Todo eso ha quedado, como lo sabrán acaso los lectores, en una exposición cuyo título no podía ser más apropiado: El testigo. Esas fotos llevan unos cuatro años en el claustro de San Agustín, en el centro bogotano, expuestas bajo la curaduría –inteligente, informada, cuidadosa– de María Belén Sáez de Ibarra. De allí han saltado a un documental bellísimo de Kate Horne (que comienza con la historia del tablero y lleva ese subtítulo: Caín y Abel) y ahora se acaba de convertir en libro sin perder el nombre. El testigo es un libro publicado en cuatro tomos, como cuatro salas tuvo la exposición, y en él María Belén Sáez de Ibarra vuelve a ser la fuerza organizadora, la presencia que le pone orden al universo difícil de las fotos y la experiencia de Jesús. Aquí están las imágenes que ya se han vuelto parte de la retina de los colombianos: aquí está el brazo de la mujer marcado con las siglas de las AUC, igual que están las siglas en el flanco afeitado de un perro; aquí está la mujer en medio de las ruinas de la iglesia de Bojayá, destruida por la guerrilla; aquí están, por fin, las fotos de la operación Orión. Aquí está todo.

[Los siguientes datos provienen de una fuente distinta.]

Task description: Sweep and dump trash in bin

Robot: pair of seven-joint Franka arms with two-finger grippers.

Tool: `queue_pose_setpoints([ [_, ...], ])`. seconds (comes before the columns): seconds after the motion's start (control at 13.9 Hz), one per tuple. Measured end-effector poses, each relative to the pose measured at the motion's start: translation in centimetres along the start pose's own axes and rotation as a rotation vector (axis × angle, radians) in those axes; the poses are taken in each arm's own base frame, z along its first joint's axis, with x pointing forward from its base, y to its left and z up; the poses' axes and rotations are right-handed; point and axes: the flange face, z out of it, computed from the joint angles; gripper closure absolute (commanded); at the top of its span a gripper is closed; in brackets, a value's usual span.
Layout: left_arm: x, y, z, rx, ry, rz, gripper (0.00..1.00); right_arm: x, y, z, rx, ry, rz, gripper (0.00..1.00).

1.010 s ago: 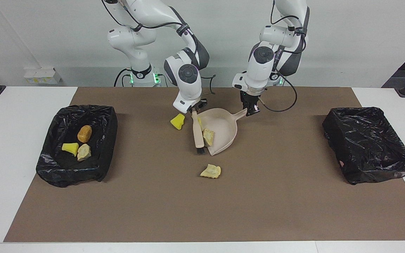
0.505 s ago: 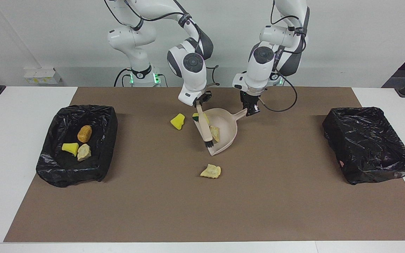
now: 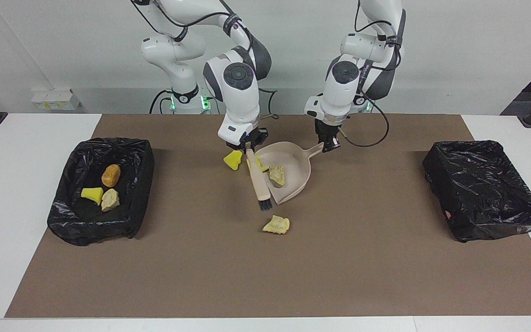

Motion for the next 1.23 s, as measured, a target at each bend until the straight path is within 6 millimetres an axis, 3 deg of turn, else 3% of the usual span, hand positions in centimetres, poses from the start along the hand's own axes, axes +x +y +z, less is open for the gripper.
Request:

Yo llevo un par de semanas recorriendo estas páginas con tanto espanto como gratitud. Y no sólo por las imágenes, sino por las palabras que las cruzan, las acompañan y las explican. En su introducción, María Belén Sáez de Ibarra usa varias veces la figura que tantos hemos usado para hablar de esta guerra: la del espejo roto en el cual nos estamos mirando. Pero añade algo imprescindible: el espejo roto significa también que no se puede capturar esta guerra, ni su verdad profunda, desde un solo punto de vista. Es una realidad astillada, fragmentada, incompleta, y hay que reconstruirla como podamos, porque no hay otra manera de lidiar con ella. Sobre las imágenes del dolor de tantos, dice Jesús en el libro: “Aquí las registré y las documenté para que nadie pueda decir después que no supo lo que ocurrió”. Y claro, habrá quienes encuentren de todas formas la manera de decirlo: de decir que no ocurrió lo que ha ocurrido. Pero nos quedan las fotos del testigo para desmentirlos.